К моменту, когда мы наконец подъезжаем к коттеджу, я уже сгрызла все ногти и раз двести проверила телефон. Миллер-мобиль останавливается, мы все потягиваемся и встаем. Начался снегопад: еще нет пяти, но на улице темным-темно.
Я гляжу на коттедж сквозь тонкую снежную завесу, и на душе у меня теплеет. С этим местом связаны многие прекрасные воспоминания моего детства. Коттедж выглядит как настоящее горное шале. Его построил мамин отец, после того как вышел на пенсию: он мечтал провести остаток дней среди сосен и даже успел прожить здесь два коротких года – до самой смерти. Но его мечта жива: величественное треугольное здание из стекла и бревен стоит в конце частной подъездной дороги, вокруг на многие мили нет больше ни души.
Я выхожу из фургона и в тот же миг забываю и про Чарли, и про свой телефон: мороз ошеломляет, от красоты зимнего пейзажа перехватывает дыхание. Я привыкла считать себя высокой и приметной – все из-за того, что у меня длинные ноги и рыжие волосы, – но здесь, посреди этих суровых просторов, я вдруг с изумлением ощущаю собственную ничтожность.
Мо крутится рядом, как и я наслаждаясь моментом. Она высунула язык и ловит им колючие снежинки.
– Ты знаешь, что снег грязный? – спрашивает Натали.
Высунув язык еще дальше, Мо смотрит прямо на Натали, и та обиженно отходит.

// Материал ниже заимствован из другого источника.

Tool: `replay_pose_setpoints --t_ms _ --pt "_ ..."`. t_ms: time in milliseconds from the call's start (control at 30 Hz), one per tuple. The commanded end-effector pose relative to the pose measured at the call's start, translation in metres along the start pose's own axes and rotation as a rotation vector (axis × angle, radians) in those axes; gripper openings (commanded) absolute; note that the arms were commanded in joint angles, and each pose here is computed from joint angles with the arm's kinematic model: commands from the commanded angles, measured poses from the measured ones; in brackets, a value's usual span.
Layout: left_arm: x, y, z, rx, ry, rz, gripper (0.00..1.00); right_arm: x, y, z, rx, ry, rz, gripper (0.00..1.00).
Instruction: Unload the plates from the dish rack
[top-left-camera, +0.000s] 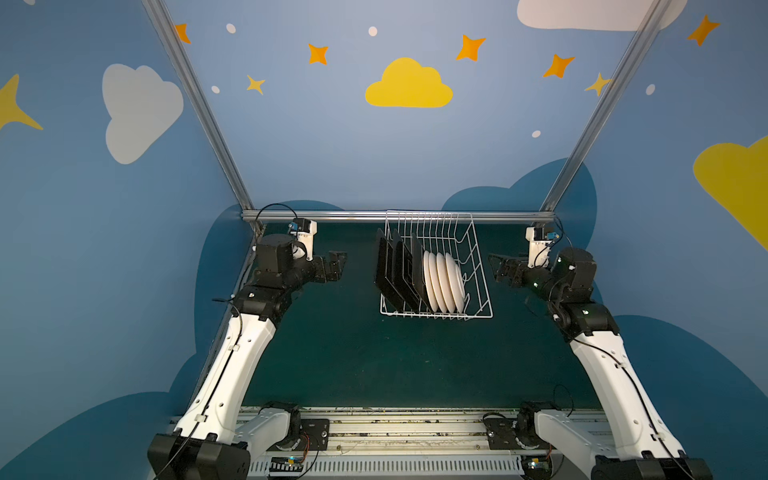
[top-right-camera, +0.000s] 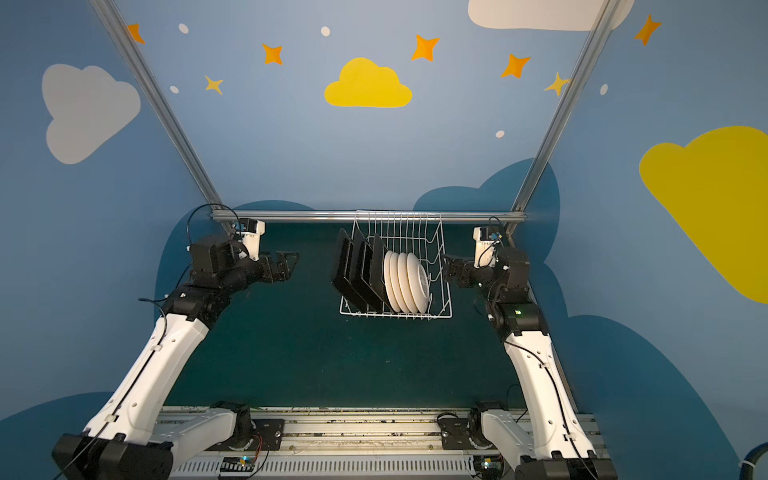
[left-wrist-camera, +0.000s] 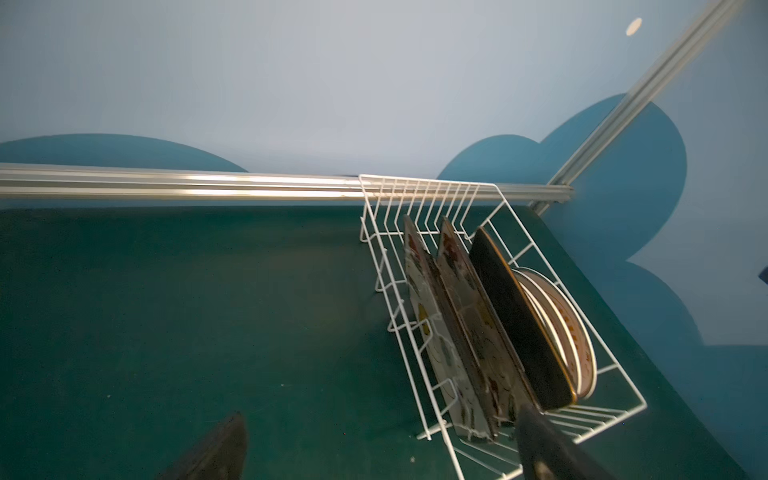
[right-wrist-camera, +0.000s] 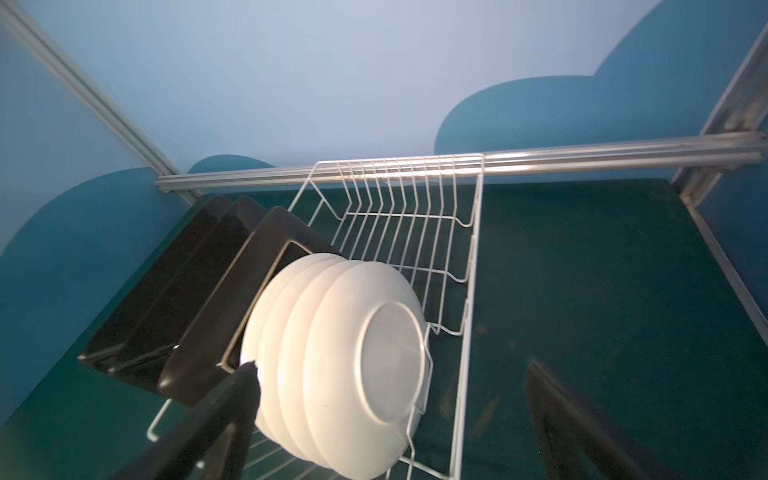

Мы с Мо хихикаем. Папа с трудом стаскивает по ступенькам фургона набитую банками газировки сумку-холодильник и просит Оза вытащить вторую сумку. Оз подхватывает ее словно пушинку и несет следом за папой. За ними бежит Бинго.
– Спасибо, сынок, – бросает папа через плечо, и Оз расплывается в улыбке.
Я беру свою спортивную сумку, пару пакетов с продуктами и иду вслед за Вэнсом, у которого в руках нет ничего, кроме его собственных пожитков. Он тащится вперед, ссутулив плечи, своей медлительной, раздражающей походкой, которая кажется мне одновременно расслабленной и вызывающе высокомерной. Мой телефон жужжит в кармане куртки, и я подпрыгиваю, словно от удара электрошокера.
Прямо за мной шагает Хлоя. Она бьет меня по заднице пакетом с едой:
– Это твой парень?
Я оборачиваюсь, планируя ухмыльнуться ей в ответ, но вижу ее радостное лицо и заливаюсь краской.
Мне до смерти хочется проверить телефон и узнать, что за приз мне достался, но Чарли придется подождать, потому что мы входим в дом, а значит, пора бороться за спальные места. Я бросаю пакеты с продуктами на стол и мчусь мимо Вэнса, явно не имеющего ни малейшего представления о том, насколько важно происходящее прямо у него перед носом. Оз уже с грохотом штурмует ступеньки, ведущие на чердак. Когда ему что-то нужно, он добивается этого любой ценой, а я прекрасно знаю, что сейчас ему нужна верхняя койка.
Это неплохо. Если он выберет левую, я выберу правую. Пусть он займет одну из двухэтажных кроватей, и тогда вторая достанется нам с Мо. Но у меня за спиной пыхтит Натали, и я понимаю, что она все сделает, лишь бы нарушить мои планы. Какую бы кровать я ни выбрала, она займет на ней вторую койку, лишь бы разделить нас с Мо.
У меня в голове тут же рождается новая стратегия: я решаю, что лучше будет занять кровати в глубине чердака. Я лягу посередине, и Мо точно окажется на соседней со мной кровати, вне зависимости от того, что еще придумает Натали. Оз поворачивает налево, а я мчусь вперед и швыряю сумку на кровать посередине, срываю с себя куртку и кидаю ее на кровать слева. Натали заглатывает наживку.
– Это моя кровать, – говорит она. – Две занимать нечестно.
Она сбрасывает на пол мою куртку и кладет свою сумку на самую неудобную из кроватей – прямо под обогревателем, ближе всего к Озу. Я поднимаю куртку и бросаю ее на кровать справа от своей – ту, которую я на самом деле хотела занять для Мо.
Вэнс и Хлоя будут спать на второй двухъярусной кровати, родители – на раскладном диване в гостиной. Тетя Карен и дядя Боб займут спальню.
– Разбирайте вещи и поедем ужинать! – кричит папа.
Я плюхаюсь на свою кровать и вытаскиваю телефон из кармана. Мо садится рядом и глядит мне через плечо.
«С удовольствием. Рад, что ты меня пригласила. Чарли».